Important: This documentation is about an older version. It's relevant only to the release noted, many of the features and functions have been updated or replaced. Please view the current version.

Grafana Cloud Enterprise Open source

Notification policies

Notification policies provide you with a flexible way of routing alerts to various different receivers. Using label matchers, you can modify alert notification delivery without having to update every individual alert rule.

Learn more about how notification policies work and are structured, so that you can make the most out of setting up your notification policies.

Policy tree

Notification policies are not a list, but rather are structured according to a tree structure.

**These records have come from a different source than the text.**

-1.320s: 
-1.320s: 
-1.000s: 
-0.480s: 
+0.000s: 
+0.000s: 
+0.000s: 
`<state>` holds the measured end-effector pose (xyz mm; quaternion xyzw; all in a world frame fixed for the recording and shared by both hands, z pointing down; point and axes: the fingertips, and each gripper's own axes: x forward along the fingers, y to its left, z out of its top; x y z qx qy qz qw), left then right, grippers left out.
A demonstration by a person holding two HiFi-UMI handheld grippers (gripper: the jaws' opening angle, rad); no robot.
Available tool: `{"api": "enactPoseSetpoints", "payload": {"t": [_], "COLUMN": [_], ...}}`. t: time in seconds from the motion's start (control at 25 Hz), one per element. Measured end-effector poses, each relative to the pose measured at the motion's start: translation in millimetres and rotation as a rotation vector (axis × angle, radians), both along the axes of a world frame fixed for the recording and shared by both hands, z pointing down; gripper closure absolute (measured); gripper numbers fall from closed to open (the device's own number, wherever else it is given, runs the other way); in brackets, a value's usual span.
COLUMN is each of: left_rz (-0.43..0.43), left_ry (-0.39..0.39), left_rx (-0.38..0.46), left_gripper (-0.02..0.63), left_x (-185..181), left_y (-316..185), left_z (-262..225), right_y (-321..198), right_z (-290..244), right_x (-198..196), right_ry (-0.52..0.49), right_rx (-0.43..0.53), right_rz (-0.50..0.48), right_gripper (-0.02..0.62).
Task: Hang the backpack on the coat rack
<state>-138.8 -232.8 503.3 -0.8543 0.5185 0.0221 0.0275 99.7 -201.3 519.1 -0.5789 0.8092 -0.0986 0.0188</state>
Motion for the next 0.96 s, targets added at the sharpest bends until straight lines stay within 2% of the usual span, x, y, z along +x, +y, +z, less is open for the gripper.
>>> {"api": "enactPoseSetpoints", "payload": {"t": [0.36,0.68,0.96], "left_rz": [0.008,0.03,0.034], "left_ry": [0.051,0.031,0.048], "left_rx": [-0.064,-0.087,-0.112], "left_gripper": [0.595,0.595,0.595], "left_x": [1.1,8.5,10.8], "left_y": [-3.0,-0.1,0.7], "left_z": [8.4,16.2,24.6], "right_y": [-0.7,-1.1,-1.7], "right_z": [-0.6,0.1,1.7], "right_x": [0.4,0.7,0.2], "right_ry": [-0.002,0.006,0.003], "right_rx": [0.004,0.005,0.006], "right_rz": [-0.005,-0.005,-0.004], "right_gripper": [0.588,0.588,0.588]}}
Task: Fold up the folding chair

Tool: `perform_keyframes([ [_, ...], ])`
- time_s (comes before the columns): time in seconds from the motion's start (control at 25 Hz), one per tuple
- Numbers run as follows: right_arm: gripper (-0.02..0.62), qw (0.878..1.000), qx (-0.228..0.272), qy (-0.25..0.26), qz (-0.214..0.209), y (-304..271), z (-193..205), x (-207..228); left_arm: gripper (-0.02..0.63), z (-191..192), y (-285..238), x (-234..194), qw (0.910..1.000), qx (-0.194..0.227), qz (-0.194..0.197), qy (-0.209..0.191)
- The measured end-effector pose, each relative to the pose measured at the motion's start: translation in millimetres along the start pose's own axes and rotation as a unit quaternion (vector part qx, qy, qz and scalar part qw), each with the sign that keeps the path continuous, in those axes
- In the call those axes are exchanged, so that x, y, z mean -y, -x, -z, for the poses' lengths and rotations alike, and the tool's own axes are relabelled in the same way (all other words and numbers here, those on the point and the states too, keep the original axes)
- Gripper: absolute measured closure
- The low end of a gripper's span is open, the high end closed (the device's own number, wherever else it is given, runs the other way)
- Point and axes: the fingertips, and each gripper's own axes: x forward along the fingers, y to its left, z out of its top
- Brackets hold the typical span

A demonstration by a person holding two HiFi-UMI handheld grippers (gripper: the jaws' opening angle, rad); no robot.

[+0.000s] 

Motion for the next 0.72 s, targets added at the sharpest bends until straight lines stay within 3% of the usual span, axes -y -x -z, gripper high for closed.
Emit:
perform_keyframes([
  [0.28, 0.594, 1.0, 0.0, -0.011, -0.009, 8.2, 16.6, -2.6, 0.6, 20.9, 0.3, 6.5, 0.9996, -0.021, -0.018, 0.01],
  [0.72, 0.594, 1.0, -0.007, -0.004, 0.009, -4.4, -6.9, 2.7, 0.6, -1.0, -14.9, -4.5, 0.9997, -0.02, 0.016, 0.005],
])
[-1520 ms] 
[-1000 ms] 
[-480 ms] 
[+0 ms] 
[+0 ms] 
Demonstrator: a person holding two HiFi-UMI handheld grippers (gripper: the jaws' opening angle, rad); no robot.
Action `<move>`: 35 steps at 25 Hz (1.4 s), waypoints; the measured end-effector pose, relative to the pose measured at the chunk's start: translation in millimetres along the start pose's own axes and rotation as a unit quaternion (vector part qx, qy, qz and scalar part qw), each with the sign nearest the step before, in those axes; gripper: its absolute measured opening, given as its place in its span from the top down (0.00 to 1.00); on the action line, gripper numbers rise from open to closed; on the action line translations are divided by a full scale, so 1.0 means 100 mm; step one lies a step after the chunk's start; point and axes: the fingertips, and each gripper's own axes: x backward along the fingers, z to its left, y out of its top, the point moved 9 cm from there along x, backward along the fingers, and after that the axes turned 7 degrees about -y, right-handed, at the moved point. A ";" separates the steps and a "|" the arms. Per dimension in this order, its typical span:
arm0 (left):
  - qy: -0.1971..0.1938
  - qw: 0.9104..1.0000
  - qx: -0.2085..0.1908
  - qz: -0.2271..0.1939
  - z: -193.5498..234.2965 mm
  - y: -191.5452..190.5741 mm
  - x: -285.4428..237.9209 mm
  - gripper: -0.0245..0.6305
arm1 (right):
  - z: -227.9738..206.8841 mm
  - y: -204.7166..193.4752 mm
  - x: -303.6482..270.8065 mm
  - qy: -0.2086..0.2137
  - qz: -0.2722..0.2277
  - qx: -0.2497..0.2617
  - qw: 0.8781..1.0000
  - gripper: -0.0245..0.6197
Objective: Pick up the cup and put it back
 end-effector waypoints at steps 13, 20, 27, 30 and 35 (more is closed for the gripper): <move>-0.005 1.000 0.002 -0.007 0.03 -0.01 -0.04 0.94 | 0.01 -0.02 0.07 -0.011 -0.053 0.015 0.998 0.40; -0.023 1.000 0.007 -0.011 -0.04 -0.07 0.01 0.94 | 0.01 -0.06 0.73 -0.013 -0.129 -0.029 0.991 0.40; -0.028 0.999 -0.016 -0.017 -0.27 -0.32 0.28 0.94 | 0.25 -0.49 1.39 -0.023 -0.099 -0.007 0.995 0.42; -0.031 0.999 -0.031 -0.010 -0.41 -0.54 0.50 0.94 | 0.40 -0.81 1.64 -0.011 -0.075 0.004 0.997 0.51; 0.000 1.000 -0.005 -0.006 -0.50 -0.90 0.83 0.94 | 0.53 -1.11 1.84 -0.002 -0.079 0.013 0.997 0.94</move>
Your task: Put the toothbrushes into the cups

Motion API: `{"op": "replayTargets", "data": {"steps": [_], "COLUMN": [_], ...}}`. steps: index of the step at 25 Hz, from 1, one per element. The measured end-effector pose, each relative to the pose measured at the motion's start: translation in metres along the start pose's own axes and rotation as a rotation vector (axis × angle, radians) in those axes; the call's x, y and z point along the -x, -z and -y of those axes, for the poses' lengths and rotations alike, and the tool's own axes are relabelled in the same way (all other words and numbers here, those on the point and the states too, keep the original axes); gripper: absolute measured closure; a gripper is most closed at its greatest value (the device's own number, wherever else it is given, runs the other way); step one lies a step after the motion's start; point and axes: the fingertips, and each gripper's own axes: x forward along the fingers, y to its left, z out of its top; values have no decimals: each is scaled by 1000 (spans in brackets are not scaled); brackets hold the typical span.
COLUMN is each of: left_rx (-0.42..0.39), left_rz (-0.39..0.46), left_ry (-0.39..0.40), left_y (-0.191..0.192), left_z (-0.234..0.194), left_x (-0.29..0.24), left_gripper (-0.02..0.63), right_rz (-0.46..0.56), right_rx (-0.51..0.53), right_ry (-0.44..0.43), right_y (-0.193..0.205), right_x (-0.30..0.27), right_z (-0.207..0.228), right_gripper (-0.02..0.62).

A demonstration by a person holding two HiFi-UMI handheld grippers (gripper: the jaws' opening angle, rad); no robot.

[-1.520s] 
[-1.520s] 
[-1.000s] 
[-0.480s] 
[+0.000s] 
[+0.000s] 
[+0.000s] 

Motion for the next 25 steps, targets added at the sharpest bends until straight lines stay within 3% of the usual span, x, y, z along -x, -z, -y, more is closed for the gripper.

This means that each policy can have child policies, and so on. The root of the notification policy tree is called the Default notification policy.

Each policy consists of a set of label matchers (0 or more) that specify which labels they are or aren’t interested in handling.

For more information on label matching, see how label matching works.

Note

If you haven’t configured any label matchers for your notification policy, your notification policy will match all alert instances. This may prevent child policies from being evaluated unless you have enabled Continue matching siblings on the notification policy.

Routing

To determine which notification policy will handle which alert instances, you have to start by looking at the existing set of notification policies, starting with the default notification policy.

If no policies other than the default policy are configured, the default policy will handle the alert instance.

If policies other than the default policy are defined, it will inspect those notification policies in descending order.

If a notification policy has label matchers that match the labels of the alert instance, it will descend in to its child policies and, if there are any, will continue to look for any child policies that might have label matchers that further narrow down the set of labels, and so forth until no more child policies have been found.

If no child policies are defined in a notification policy or if none of the child policies have any label matchers that match the alert instance’s labels, the default notification policy is used.

As soon as a matching policy is found, the system does not continue to look for other matching policies. If you want to continue to look for other policies that may match, enable Continue matching siblings on that particular policy.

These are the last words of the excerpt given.